Page 20 200417926 V. Description of the invention (15) Low-precision single-precision floating-point value "(Unpack and interleave

Low Packed Single-Precisi〇n Floating-Point

Values) operation 'instead of the original ADC operation. Such characteristics as described in the example 6 are partially enabled in modern microprocessors. This is because the instruction translation logic in the microprocessor is to sequentially interpret an item 100 of an instruction 1 (H-1 , 0 3 ^ So in the past, the use of specific opcode values as the preamble 101 in the instruction set architecture allowed microprocessor designers to incorporate many advanced architectural features into the design of microprocessors compatible with legacy software Without causing a negative impact on the execution of the old programs that are not in the specific state of ::: For example, an old program that did not use the x86 opcode 0FU can still cry on today's x86 microprocessing上 博 荇 品 荖! Field ^ π _ w. And a newer application, by using the nose code 0FH as the preamble 101, can use many new construction features' such as a single command multiple data, Different, conditional movement operations, etc. Mind [0037] Although it has been used in the past, the operation code value 2 is made 4 =: available; V: redundant or unreferenced / indicator 101 or escape instruction 101): : ,,, architectural features Instruction set architecture 100 has been-very 5; soil features, but Multi # Enhancement on this: all available / excessive opcode values have been used: y, ik for power, all opcodes in opcode map 200 are used, that is, when all available values are assigned as op v2 Value = structurally specified. Shi Yi '^ Shima Project 1 〇 2 or Lunba r Zhuang π 重 2 There are remaining operating values can be used to incorporate new features 101 exist in many microprocessor architectures today, and = juice The scholars added architectural features and retained the old program: Rong m

Page 21

200417926 V. Description of Invention (16) Make a choice. [0 0 3 8] It is worth noting that the instruction 2 shown in Figure 2 is expressed in a general way (ie, 24, 186), and does not specifically refer to the actual operation (such as carry accumulation, subtraction, mutual Scold or). This is because, in some different microprocessor architectures, the fully occupied operation code figure 200 has already excluded the possibility of incorporating newer progress in the architecture. Although mentioned in the example of Figure 2, the 8-bit opcode item 丨 〇2, those skilled in the art will still notice that the specific size of the opcode 102, except as a special case, discusses the completely occupied code. Apart from the problems caused by the structure 2000, other aspects have nothing to do with the problem itself. Therefore, a fully occupied 6-bit opcode map will have 64 opcodes / preambles 201 that can be architecturally specified, and will not provide usable / excessive opcode values for expansion. [0 0 3 9] Another alternative is not to completely abandon the original instruction set and replace it with a new format 100 and operation code figure 20 (), but only for one existing operation.
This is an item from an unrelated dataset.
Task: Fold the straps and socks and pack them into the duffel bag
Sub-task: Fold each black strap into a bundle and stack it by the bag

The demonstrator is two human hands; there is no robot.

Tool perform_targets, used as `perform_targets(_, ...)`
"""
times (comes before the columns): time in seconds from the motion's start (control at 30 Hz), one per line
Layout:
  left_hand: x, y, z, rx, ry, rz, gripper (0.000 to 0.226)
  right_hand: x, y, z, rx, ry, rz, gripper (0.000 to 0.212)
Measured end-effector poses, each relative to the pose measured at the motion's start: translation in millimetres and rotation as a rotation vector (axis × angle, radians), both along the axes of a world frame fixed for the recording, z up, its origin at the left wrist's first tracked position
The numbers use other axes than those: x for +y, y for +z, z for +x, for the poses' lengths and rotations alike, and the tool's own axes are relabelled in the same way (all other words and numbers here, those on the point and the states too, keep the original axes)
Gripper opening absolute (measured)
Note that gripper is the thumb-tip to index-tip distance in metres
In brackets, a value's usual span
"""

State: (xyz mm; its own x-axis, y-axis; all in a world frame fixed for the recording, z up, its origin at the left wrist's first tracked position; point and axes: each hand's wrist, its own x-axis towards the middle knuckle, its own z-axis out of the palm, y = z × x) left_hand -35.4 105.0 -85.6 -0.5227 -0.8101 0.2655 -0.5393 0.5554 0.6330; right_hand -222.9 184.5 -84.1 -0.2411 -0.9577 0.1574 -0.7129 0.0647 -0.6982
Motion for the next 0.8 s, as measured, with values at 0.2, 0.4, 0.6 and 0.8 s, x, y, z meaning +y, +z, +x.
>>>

The code 201 is replaced with a new instruction meaning, as shown in the operation codes 40H to 4FH in Figure 2. With this hybrid technology, the microprocessor can operate independently in one of two modes: the old mode uses the opcodes 40H-4FH, which still has rules to interpret, or an improved mode (enhanced mode) operation. At this time, the operation code 40H_4FH is interpreted according to the enhanced architecture rules. This technology does allow designers to incorporate new features into their designs. However, when a microprocessor that conforms to the old specifications operates in enhanced mode, the disadvantages still exist because the microprocessor cannot perform any application that uses the opcodes 40H-4FH. Program. Therefore, from the standpoint of retaining legacy software compatibility, technologies that are compatible with legacy software / enhancement models are not the best choice

Page 22 200417926 V. Description of Invention (π) Choice. [0 0 4 0] However, for the instruction set 2 0, where the opcode space has been fully occupied, and the space covers all applications running on microprocessors that conform to the old specifications, the inventor of this case has noticed Among them, the use of the operation code 201, and they also observed that although some instructions 202 are specified architecturally, they are not used in applications that can be executed by the microprocessor. The instruction I F 1 2 0 2 described in FIG. 2 is an example of this phenomenon. In fact, the same opcode value 2 0 2 (ie F 1 Η) is mapped to a valid instruction 2 02 that is not used in the χ 8 6 instruction set architecture. Although the unused 6 instruction 202 is a valid x86 instruction 202, which instructs to perform a structurally specified operation on a x86 microprocessor, it is not used in any that can be executed on a modern x86 microprocessor. Application. This special χ86 instruction 202 is called the In Circuit Emulatlion Breakpoint (ie ICE BKPT, and the opcode value is F1H), which were previously used exclusively

In a microprocessor analog device that no longer exists. ICE 202 has never been used in applications other than in-circuit simulators, and the previous in-circuit simulation devices that used ICE ΒΚΡΤ 202 are no longer x86. The inventor of the present invention—a person who knows that The same work was found within the occupant structure 200. The sakura field seven L / x ^ The eight hunters used a valid but unused opcode 2 0 2 to allow the micro-processing of the crying grappler's sigh. Included in the advanced hibiscus 牿 ΐ-II: Need to sacrifice Λ software compatibility. In the "completely occupied instruction" in the wooden structure 200, the present invention uses a structured calculation code 202 as an index mark: "ren unused transport code" therefore allows the microprocessor designer to make it; Up to 2n latest development frameworks 200417926 V. Description of the invention (18) The structural features are incorporated into the design of the microprocessor while retaining full compatibility with all old software. [0 0 4 1] The present invention provides an n-bit extended interrupt suppression designated meta-preamble to use the concept of preamble mark-extended preamble, thus allowing programmers to perform the entire execution of an extended instruction Procedure, specifying the corresponding interrupt processing to be suppressed. In another embodiment of the present invention, execution of the extended instruction and a specific number of instructions thereafter is excluded from the interrupt processing mechanism of the microprocessor. The invention will now be discussed with reference to Figs.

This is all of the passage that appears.